Я знаю о таких психологических приемах не понаслышке. Дело в том, что я по образованию не только артист, но и педагог. Одна из педагогических дисциплин, которые изучал, а я магистр актерского мастерства и доцент кафедры актерского мастерства, – это гештальт-терапия и психология творческого человека. Да-да, у творческого человека особая психология, потому что он, этот творческий человек, обязан себя провоцировать на раскачку эмоций. Артист почти всегда не в норме. Он как натянутый нерв, и мы учимся быть такими людьми. Поэтому снять с собеседника скорлупу – это то, чему можно научить и научиться.
Так, например, можно сначала говорить громко, а потом сделать свой голос тише, собеседник начнет прислушиваться, тянуться к тебе, это поможет создать доверие, сократить дистанцию. И начать улыбаться, немного глупо, по-детски, нелепо, словно испытав какое-то облегчение.
Некоторые гости, выходя из студии, говорят мне:
– Манучаров, ты как зыбучий песок, в тебя погружаешься и перестаешь контролировать себя.
Или:
– Что это было вообще? Гипноз?
Я улыбаюсь, конечно:
– Гипнозом я пока не владею. Хотя было бы здорово.
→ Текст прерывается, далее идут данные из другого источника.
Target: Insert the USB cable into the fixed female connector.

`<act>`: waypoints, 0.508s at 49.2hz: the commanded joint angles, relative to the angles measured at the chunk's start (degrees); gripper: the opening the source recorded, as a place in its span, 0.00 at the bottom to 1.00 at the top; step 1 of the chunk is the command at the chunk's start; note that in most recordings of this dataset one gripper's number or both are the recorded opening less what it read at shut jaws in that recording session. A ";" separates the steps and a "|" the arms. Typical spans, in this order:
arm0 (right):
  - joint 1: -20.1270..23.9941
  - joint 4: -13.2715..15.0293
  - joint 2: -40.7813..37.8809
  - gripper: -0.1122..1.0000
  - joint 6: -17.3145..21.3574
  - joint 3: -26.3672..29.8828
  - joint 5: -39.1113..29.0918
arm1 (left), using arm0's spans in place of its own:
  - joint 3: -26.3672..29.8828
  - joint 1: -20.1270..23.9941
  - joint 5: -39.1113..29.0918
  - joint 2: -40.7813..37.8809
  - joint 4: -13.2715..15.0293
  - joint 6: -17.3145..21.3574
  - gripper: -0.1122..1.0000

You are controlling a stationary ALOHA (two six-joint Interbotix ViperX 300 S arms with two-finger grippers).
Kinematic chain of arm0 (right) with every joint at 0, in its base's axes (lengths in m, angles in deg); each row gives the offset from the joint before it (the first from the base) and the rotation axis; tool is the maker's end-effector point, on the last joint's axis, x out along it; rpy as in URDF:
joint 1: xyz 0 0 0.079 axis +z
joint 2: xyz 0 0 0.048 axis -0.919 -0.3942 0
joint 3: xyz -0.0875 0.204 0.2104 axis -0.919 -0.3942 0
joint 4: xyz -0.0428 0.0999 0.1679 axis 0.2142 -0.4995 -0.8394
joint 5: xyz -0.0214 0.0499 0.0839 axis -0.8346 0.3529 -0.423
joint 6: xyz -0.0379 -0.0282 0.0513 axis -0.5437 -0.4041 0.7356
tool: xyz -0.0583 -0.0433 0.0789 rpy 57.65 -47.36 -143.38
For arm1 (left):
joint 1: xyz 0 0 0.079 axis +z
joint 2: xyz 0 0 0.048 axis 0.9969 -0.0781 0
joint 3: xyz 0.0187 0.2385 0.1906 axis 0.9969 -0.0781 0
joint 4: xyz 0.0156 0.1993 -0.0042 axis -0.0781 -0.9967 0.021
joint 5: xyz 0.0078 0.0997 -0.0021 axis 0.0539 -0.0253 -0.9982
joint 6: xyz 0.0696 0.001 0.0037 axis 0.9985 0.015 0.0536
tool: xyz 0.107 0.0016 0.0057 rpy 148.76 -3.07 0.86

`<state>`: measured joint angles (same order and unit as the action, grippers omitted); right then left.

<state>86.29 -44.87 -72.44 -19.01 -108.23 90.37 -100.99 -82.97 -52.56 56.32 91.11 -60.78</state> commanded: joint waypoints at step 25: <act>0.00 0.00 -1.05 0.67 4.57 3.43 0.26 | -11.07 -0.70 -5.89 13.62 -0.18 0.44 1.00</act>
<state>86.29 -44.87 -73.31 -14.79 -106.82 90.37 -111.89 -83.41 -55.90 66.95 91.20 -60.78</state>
Со стороны может казаться, что все это дается мне чрезвычайно легко: ну пришел гость, ну поговорили. Нет. Бывают очень сложные выпуски, после которых мне нужно какое-то время, чтобы просто прийти в себя. Те же самые длинные записи с Николаем Цискаридзе и Ольгой Свибловой. Четыре часа держать нить диалога – это сложно неимоверно, это требует от интервьюера колоссального напряжения. А с Ольгой Свибловой – это вообще отдельная история, общаться с настолько эрудированным человеком – настоящее испытание, особенно если ты не в теме. И я не стесняюсь говорить о том, что мне было сложно ее раскрыть, потому что ее абсолютно энциклопедический ум и уровень знаний для меня недостижимы. Мне было тяжело. Но я артист. А что такое артист? Это человек, который умеет карабкаться, приспосабливаться к среде.
В одном, правда, случае подстроиться не получится – если гость ловит «звезду». Тут сложно не начать мериться с ним сами знаете чем, потому что все мы люди. Тут наоборот надо действовать не него отрезвляюще, не включаясь в момент эмоционально.
Расскажу один случай. Ко мне на интервью ехала Олеся Железняк и опаздывала на полтора часа. Я думал:
– Ну приехали, неужели и тут такая звезда, что все ее должны ждать?
Хотя об Олесе у меня было совсем другое мнение, но опаздывать на полтора часа – это, согласитесь, слишком. Я постепенно закипаю, так и хочется уже всех послать подальше, а особенно – ее, Олесю.
И тут она вбегает:
– Пожалуйста, простите! Я все перепутала, я так хочу, простите, ради Бога, извините.